Tuesday, February 7, 2012
It’s awesome to me that there is a hole in my living room designed to burn things. And not only does it burn things but it functions to use the burning as heat for my home. I love the colors and the heat and the smell. I love cleaning out the ashes. OK, what now? Yes. For a few years now, I have discovered that cleaning my fireplace is an incredibly cathartic activity. The fire has done its work. Everything is burned and gone and cleansed or destroyed. It’s left behind the ashes of what used to be. And getting in there and sweeping and brushing and cleaning those ashes has become a deeply symbolic practice for me. I can start over and start new. I can watch the transformation. I can see the chars and the marks but it is ready to start again. It allowed the fire to stay contained and keep me warm and comfort me, and when that is over it gives me a chance to start over again.
I don’t know if I will be adequately able to explain how appreciative I am of having a job. I mean, there is the obvious, I got divorced and needed work and found great hours doing something worthwhile and offering me enough to live on. Obviously I know that finding steady employment is really challenging, especially doing something you love to do, and I have that every day.
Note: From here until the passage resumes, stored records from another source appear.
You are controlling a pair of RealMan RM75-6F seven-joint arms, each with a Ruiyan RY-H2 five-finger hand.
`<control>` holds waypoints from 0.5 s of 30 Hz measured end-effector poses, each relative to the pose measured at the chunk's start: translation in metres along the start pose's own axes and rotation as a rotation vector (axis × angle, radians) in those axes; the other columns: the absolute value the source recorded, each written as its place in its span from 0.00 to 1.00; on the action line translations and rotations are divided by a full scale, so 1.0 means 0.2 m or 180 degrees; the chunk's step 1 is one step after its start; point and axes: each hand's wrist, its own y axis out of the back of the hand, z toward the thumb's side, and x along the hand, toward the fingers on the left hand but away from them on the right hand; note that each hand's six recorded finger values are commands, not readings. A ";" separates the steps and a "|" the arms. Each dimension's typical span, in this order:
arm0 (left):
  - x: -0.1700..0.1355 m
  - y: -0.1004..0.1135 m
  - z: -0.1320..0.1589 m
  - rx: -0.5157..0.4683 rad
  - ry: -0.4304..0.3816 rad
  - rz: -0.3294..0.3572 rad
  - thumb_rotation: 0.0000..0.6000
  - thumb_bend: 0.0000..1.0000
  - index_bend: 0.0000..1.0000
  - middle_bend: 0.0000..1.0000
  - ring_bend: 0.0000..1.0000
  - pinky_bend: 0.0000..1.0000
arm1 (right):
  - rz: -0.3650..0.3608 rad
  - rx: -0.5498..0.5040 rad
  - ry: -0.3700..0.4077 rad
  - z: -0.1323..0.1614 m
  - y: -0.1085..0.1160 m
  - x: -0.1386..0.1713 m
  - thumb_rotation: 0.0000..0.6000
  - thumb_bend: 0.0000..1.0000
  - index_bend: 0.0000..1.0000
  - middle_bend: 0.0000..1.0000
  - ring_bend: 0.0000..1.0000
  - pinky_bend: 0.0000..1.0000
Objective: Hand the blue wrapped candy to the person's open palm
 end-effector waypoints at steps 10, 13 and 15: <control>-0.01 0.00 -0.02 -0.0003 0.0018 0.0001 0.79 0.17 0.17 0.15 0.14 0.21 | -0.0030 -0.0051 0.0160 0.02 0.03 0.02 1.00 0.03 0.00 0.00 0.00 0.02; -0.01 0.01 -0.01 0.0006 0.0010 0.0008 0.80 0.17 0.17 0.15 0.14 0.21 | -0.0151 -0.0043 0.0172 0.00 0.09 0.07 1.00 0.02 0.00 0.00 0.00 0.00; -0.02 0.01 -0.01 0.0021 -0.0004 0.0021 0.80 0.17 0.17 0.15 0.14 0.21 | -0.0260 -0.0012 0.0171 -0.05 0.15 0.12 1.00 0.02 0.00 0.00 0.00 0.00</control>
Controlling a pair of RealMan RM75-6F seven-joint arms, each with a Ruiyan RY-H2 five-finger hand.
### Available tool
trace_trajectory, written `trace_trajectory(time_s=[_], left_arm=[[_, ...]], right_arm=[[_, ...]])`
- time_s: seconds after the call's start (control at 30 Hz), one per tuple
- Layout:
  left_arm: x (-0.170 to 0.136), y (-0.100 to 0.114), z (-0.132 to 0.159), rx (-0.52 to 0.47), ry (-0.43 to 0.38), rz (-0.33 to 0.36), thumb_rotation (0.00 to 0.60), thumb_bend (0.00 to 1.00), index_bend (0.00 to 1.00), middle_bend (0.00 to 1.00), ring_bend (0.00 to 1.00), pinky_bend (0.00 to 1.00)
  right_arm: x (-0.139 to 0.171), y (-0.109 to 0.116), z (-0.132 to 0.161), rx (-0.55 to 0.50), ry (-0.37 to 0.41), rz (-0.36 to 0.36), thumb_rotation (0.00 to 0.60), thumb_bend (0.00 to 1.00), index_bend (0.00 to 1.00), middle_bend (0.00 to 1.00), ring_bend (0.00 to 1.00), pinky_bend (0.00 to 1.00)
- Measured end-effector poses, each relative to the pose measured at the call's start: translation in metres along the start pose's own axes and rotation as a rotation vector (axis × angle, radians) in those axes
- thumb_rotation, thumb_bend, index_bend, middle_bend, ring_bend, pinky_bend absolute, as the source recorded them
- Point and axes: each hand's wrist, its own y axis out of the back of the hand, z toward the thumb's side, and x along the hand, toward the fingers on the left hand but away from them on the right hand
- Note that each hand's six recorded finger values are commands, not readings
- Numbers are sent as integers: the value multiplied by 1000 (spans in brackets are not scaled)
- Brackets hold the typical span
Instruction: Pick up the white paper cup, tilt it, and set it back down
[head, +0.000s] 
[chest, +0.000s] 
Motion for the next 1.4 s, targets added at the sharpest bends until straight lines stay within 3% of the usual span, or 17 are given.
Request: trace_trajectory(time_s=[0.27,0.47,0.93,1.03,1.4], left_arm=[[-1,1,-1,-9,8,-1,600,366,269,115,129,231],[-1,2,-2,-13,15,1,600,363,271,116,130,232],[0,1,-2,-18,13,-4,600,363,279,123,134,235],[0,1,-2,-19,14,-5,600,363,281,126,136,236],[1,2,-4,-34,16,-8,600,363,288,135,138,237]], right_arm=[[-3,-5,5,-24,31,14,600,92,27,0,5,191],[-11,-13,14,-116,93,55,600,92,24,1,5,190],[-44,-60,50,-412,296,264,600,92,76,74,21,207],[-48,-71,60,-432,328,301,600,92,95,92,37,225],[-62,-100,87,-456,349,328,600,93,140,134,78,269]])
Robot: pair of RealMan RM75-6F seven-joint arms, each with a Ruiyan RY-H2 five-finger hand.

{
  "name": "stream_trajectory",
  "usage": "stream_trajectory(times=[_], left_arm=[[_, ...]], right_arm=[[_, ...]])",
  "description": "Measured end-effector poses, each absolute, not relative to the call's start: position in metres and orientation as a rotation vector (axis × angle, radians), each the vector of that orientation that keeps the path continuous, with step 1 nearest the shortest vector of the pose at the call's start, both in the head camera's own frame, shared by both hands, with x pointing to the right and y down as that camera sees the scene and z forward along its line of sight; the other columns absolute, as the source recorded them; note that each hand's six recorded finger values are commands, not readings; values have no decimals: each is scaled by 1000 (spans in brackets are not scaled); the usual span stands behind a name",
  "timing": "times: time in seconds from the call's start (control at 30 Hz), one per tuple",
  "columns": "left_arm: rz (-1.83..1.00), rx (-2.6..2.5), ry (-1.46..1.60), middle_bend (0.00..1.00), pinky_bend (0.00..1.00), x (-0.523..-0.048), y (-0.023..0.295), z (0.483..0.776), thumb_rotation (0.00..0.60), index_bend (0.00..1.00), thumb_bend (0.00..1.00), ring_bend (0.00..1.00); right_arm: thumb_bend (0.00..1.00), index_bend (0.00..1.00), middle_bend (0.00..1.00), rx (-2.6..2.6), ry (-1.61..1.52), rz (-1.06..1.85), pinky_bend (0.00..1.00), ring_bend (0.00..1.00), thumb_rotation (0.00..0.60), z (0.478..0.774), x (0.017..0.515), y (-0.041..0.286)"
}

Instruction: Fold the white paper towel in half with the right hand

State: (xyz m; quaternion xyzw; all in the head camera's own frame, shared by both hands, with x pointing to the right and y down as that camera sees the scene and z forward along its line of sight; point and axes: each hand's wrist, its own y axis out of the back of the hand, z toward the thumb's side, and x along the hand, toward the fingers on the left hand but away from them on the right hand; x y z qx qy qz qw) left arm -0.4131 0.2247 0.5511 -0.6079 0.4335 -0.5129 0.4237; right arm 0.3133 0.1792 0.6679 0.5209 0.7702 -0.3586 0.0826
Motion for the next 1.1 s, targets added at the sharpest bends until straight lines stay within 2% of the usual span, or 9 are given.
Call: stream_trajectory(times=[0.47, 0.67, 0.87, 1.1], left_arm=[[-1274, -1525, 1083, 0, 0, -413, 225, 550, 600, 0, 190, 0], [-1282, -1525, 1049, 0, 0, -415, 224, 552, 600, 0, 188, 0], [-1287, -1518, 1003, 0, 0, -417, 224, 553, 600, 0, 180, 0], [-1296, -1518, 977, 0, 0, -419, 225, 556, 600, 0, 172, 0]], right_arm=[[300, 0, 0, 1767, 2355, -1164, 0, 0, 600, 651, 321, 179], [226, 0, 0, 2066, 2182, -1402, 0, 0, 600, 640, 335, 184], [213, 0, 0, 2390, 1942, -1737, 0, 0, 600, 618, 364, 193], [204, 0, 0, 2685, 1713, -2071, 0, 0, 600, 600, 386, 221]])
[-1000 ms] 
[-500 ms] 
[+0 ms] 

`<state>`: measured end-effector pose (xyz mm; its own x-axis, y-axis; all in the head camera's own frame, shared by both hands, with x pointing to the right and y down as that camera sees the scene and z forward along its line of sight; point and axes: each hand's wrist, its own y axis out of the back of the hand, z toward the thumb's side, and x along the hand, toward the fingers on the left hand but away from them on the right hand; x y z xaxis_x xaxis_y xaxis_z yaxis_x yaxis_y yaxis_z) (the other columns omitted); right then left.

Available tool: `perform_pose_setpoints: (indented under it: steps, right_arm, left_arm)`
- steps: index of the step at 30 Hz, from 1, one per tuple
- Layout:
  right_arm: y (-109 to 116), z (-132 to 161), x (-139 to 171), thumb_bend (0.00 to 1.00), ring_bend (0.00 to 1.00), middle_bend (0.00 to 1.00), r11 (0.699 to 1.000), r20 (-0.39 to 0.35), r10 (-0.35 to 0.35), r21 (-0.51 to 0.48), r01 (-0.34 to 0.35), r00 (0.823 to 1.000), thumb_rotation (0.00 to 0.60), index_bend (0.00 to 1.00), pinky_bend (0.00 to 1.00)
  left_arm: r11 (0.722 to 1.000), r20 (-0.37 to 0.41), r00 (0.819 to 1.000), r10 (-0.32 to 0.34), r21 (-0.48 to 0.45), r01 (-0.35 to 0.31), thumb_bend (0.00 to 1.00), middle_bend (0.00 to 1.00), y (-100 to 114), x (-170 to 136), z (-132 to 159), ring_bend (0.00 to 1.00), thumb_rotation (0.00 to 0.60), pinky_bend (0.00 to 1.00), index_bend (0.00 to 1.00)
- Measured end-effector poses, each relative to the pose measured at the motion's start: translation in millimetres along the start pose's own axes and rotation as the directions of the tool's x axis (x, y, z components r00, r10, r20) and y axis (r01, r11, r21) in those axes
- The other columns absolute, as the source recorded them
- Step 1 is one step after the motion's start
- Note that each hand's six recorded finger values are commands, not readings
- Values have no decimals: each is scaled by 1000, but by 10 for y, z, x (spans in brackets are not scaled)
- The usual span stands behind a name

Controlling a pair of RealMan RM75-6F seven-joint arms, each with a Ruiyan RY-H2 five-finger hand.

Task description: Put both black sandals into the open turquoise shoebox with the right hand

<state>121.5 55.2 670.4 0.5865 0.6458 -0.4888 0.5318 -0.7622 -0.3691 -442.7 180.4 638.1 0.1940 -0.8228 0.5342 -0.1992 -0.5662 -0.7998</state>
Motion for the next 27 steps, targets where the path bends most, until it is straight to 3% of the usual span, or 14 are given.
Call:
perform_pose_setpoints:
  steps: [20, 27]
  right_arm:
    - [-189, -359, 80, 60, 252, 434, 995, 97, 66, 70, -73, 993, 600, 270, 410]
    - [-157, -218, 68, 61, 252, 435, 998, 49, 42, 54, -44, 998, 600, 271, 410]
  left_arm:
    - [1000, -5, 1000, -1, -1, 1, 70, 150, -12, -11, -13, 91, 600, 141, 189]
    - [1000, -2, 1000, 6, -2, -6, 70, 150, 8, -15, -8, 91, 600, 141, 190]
I get to go to work and take care of other people and make friends and be in public and handle what gets thrown at me. I get to be proud of myself and always remember when I get frustrated or tired how many people would love to trade me places. I am beyond undeserving for that.
But as a survivor of mental illness…as someone who wasn’t even able to drive to the grocery store or go places without my safe person or have any hours in my day that weren’t consumed by my madness from intrusive thoughts and endless compulsions…as that girl…I am speechless. I am employed. By people who don’t even necessarily know of the battle I fought and still fight every day. I am succeeding. And I’m failing. And I’m getting up and doing it all over again the next day. The feeling of liberation is not akin to anything. It’s finding myself in the day to day that everyone else has. I relish the day to day. Sometimes it’s boring. And that is the most exciting part. Sometimes I am doing work and just doing work all day when it hits me like a bitch slap that I am not a prisoner to this today. And I appreciate being employed because it makes me like everyone else.
I want to fail. I need to fail. I hope that many times in my life a get the chance to fail and fail again. Because that means I tried something.
If I didn’t fail then I didn’t try. I didn’t step outside my box and push myself to do something…anything. Sometimes I fail at getting out of bed. Sometimes I fail at liking myself. Sometimes I fail at being happy with who I see in my mirror. But I’m trying. When I quit trying, that’s when it’s over. Sometimes I fail at love, relationships, cooking, running, meeting, learning, stretching, walking, prioritizing, letting go, standing tall, speaking, speaking, being kind, or just accepting life. But I’m trying. And failing makes it so much better when I manage to do it right. And when I fail at the same thing again I can remember what the success feels like and try to go back. Failing is not a disappointment. It’s a motivation. It’s reality. It makes me face the fact that life is real and I am real and no one gets to live in Eden. Failure is God kicking me in the ass so that success is never expected and always is appreciated.
It seems counter intuitive that the girl who has life challenging panic, anxiety and OCD which confounds the very essence of what fear is would be appreciative and even thankful for fear. Fear makes me alive. Kind of like failure. It makes me real. It makes me balanced. It makes me think. It makes me analyze and make choices. It keeps my blood moving and my senses sharp. It forces the primal instinct to the surface and makes me face it head on. There is no hiding. No pretending. I must acknowledge it and chose to let it refine me. Not define me.
It's this weird primal thing that we do. We just do it. From when we are babies. And we do it before we can talk or anything. It's communication. There's no predicting what will make you laugh. Will you laugh at someone else, yourself, uncomfortable situations? That's me. I laugh in socially inappropriate situations. Like, full on belly laugh. Funerals, church, the middle of a huge fight, presentations, sex etc etc etc etc.
But that is what heals me. It protects me. It gives me a chance to breathe and process and take in the situation around me. It releases chemicals in my brain that God knows my crazy ass brain sure as hell needs. Laughing is contagious (not unlike herpes) and can go on until you forget what started it. I love that feeling of sore muscles after laughing so hard at some one's joke. Or their funeral.
Do I use it as a defense mechanism? Of course I do. You don't need a psychiatrist to tell you that. Yeah. Sometimes I don't want to deal with what is right in front of me. So I look for something funny. Or I find the absurdity in it. I lighten it. And then I can get into it and deal with it. Once it stops being scary because it made me laugh. Once it stops being a threat or a burden or something totally unexpected I can DEAL with it. I can laugh. And I can heal.
There are probably all kinds of facts about how laughing has health benefits blah blah boring so if you want to google that crap go right on ahead. Nerd.